Jordan Levine  Right.

Bruce Norris  It was completely nuts. So, but the housing of course, that was, that’s always central to, if so if you put off housing, or if you put off expanding a house, you know, all of a sudden it was on counter to that though, there was a group of people that said, Okay, I had my house listed, but now I don’t want anybody coming through it. So, your inventory went down by about 45%. Your demand went up about 35%. And those worlds collided, and haven’t recovered that balance at all.

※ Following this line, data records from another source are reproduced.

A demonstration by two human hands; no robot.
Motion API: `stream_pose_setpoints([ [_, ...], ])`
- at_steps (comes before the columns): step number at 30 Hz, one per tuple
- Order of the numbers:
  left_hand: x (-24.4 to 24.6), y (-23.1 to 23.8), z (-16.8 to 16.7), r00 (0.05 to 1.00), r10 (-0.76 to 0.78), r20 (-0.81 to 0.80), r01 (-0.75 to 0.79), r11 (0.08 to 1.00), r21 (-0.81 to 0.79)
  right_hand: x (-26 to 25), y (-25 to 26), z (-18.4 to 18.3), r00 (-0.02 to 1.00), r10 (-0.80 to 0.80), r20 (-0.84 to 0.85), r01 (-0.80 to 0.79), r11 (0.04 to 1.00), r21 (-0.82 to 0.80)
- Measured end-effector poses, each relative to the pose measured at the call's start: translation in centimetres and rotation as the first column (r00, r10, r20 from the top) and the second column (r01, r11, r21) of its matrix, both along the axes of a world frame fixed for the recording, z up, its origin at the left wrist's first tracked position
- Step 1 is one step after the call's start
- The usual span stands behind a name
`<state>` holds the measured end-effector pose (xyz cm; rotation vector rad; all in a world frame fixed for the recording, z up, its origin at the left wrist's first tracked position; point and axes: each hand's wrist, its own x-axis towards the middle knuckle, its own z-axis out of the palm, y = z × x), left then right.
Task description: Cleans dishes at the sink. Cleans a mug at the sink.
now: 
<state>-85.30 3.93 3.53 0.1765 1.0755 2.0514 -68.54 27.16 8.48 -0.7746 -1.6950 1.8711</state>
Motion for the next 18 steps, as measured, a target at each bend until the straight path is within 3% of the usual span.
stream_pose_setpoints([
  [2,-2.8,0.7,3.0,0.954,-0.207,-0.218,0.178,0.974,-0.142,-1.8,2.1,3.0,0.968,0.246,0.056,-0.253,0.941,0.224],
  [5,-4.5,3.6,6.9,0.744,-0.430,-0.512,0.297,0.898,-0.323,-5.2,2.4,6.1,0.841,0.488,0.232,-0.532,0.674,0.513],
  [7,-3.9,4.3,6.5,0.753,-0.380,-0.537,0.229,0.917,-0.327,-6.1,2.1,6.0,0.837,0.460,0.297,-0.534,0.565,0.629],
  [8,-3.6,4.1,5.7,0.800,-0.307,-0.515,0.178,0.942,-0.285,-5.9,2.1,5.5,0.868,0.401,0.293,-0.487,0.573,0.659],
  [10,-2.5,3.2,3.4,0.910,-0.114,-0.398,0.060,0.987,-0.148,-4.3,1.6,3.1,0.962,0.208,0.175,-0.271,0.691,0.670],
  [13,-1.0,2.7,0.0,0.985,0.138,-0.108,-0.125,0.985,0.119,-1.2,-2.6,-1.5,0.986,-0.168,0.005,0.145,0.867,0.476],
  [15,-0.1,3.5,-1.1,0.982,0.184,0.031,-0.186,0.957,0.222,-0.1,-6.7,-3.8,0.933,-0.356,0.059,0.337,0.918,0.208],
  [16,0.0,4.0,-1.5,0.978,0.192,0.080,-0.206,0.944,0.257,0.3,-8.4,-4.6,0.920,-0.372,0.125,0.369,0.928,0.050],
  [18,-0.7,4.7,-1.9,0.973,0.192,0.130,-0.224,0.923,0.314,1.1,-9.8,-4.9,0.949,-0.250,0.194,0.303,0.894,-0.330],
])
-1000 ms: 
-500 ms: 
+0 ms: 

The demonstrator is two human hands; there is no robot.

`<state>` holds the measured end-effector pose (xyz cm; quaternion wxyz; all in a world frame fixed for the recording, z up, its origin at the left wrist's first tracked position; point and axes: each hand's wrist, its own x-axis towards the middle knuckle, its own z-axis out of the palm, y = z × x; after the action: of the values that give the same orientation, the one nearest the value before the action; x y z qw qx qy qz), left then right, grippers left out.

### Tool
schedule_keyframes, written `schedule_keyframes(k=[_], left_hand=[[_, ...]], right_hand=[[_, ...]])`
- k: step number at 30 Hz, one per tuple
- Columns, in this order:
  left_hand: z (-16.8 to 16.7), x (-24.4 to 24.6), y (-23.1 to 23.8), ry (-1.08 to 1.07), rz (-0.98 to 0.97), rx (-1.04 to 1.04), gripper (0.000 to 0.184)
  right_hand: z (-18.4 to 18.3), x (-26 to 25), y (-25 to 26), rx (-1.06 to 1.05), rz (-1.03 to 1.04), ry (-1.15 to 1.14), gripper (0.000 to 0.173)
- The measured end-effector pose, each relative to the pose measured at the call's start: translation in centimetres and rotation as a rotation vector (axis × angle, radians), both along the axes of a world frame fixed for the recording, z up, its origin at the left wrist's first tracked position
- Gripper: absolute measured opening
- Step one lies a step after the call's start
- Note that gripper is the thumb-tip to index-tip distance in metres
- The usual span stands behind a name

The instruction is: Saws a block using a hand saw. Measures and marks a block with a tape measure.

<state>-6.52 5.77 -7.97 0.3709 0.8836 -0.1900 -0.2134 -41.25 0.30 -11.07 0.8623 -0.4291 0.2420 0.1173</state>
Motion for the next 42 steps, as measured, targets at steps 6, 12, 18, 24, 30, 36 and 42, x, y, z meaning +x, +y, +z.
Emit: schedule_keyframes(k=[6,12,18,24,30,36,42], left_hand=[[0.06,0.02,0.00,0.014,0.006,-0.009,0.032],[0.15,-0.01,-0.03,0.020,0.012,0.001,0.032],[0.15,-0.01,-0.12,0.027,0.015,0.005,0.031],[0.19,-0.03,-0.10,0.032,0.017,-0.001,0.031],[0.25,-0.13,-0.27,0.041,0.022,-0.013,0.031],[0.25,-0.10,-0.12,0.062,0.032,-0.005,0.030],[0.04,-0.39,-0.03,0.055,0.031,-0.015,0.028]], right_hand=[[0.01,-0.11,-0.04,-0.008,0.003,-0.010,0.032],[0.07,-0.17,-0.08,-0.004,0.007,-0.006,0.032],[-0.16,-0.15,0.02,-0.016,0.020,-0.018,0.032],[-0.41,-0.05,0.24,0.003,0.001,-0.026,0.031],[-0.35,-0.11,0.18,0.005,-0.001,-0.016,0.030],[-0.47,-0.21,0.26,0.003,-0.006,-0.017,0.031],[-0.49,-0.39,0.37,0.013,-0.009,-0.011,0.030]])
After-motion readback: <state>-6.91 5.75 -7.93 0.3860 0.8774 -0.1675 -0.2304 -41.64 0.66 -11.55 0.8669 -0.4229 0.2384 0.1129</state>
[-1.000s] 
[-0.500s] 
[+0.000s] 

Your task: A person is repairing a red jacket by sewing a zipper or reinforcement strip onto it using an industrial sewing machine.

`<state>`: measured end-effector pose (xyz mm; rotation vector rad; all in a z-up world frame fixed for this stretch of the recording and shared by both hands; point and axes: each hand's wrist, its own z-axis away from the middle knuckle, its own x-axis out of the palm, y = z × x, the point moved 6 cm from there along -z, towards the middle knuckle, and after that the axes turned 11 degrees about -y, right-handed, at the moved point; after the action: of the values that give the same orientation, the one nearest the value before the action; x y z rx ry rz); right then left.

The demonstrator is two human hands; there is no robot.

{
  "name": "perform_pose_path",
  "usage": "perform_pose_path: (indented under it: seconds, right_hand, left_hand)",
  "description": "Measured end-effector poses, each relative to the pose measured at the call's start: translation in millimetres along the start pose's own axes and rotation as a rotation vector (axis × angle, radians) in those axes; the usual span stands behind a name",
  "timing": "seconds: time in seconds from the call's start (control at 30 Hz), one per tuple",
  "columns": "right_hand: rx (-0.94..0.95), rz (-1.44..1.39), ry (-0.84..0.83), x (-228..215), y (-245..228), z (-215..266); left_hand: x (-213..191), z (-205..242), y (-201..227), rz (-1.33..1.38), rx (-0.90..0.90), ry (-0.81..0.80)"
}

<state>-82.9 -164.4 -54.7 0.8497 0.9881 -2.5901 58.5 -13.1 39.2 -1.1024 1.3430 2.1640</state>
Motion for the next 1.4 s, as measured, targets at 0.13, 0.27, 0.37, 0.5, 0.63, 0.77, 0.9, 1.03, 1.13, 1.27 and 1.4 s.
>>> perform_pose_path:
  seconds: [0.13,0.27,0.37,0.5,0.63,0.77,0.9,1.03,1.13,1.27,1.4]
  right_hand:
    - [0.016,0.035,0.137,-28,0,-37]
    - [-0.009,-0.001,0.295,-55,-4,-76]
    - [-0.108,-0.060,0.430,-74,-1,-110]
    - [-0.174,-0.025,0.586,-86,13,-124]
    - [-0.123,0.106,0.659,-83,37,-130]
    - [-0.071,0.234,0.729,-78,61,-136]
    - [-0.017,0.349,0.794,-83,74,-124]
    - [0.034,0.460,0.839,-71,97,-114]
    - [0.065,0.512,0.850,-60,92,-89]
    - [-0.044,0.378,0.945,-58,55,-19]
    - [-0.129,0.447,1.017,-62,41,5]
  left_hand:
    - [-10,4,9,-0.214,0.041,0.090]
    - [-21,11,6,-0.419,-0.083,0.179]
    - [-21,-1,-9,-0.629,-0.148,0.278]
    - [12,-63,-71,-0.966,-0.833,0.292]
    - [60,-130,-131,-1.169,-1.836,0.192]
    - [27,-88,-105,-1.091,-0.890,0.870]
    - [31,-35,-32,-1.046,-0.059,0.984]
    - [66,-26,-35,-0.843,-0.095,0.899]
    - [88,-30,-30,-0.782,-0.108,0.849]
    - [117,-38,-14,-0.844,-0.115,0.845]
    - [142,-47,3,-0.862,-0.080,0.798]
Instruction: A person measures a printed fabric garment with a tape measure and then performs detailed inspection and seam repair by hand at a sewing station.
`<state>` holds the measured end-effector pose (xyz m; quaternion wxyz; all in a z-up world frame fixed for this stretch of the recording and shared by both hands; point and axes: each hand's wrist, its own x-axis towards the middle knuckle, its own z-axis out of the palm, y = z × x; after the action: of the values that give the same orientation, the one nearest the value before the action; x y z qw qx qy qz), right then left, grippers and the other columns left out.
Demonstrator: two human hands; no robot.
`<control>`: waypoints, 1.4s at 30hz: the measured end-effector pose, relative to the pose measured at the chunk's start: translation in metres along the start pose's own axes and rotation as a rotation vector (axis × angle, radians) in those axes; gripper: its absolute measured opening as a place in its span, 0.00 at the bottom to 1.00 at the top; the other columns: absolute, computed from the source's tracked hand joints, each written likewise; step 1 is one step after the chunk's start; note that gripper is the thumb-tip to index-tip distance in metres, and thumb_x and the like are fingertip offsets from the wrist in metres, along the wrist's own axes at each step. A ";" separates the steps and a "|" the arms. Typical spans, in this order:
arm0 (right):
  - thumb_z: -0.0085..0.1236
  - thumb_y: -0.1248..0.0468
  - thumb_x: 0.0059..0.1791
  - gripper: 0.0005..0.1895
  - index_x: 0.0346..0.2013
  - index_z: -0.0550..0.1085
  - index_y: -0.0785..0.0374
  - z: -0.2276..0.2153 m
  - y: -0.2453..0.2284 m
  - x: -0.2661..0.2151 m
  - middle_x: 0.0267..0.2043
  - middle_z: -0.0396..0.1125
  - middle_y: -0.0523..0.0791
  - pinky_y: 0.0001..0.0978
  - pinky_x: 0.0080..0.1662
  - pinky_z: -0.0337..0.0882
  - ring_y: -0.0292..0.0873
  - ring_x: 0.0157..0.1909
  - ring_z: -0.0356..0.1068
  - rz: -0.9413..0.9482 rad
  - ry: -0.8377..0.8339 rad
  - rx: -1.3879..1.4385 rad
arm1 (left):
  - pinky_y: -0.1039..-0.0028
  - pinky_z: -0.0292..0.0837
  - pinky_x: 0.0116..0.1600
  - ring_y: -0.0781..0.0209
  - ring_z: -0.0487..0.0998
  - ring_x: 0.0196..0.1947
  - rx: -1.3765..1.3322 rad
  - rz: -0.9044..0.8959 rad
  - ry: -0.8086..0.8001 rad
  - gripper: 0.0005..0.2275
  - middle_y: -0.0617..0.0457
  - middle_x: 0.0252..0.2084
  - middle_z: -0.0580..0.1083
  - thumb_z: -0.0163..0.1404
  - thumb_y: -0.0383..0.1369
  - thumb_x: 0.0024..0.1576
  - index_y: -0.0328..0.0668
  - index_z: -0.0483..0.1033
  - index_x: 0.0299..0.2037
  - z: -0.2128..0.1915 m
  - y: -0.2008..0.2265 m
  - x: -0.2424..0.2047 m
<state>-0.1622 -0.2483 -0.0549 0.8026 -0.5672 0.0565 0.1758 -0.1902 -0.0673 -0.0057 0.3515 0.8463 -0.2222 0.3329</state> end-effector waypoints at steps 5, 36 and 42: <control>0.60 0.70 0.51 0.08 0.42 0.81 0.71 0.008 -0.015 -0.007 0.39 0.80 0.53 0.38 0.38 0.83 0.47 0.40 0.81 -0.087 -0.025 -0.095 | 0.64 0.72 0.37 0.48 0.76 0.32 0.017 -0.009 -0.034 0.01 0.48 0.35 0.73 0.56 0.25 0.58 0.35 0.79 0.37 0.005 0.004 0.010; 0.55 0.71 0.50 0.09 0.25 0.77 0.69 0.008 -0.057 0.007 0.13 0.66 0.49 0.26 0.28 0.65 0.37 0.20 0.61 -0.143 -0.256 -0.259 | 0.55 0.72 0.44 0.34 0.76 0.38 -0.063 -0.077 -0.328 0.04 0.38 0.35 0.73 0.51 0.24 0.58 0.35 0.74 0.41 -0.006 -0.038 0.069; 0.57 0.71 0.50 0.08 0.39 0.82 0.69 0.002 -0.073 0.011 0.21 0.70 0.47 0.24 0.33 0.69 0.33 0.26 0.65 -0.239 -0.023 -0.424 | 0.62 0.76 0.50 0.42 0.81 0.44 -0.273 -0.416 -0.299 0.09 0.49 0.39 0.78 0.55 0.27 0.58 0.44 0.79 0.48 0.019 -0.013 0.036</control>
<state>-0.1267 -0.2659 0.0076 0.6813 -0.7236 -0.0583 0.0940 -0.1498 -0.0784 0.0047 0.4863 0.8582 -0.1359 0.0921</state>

Jordan Levine  Absolutely, absolutely. And I think you also got to throw 2.65% mortgage rates into the mix. They’re creating that sense of urgency for folks as well. And I think the remote work aspect, right, where folks, like you said, homeownership has always been kind of front and center as part of the American dream, you know, and kind of the thing that when we do our survey research of consumers, they always say, I still believe in the American dream, I, I think it means owning my own home, you know, and, but when you’re when you’re having to commute to a downtown employment corridor, and maybe can’t afford someplace to live, right where you work, that that makes it challenging, and then you have the kind of flexibility piece on top of those low rates and things where, you know, if you don’t have to commute to the office every day, then you know, you can look in places like Sacramento, or if you’re in the Bay Area, or you can look at places like the Inland Empire, you know, if you’re in Southern California, and you saw a lot of that stuff happening, you saw people go even farther afield than those kind of traditional kind of commuter corridors and go into like Tahoe and Big Bear, and especially in 2020, there was a lot of that out, you know, opportunistic out migration of these high skilled, remote workers. And, you know, the fastest growing cities, even though the state as a whole grew. And then, you know, a couple of percent in terms of transactions in 2020, there was markets out there, like those resort markets that are growing by, you know, 40, 50, or 100%, from where they were in 2019. And that was in the middle of a pandemic. And I think you’ve started to see the shape of that demand normalized back to major population centers and things like that, but the passion for homeownership hasn’t, hasn’t gone away. And I think that you know, you just had a really kind of strong cocktail of, or recipe for really strong buyer demand when you have that flexibility, that finally kind of in those low rates that unlock the potential for all these folks who’ve always wanted homeownership, but maybe just couldn’t get it, you know, right off the off the bat where they weren’t so…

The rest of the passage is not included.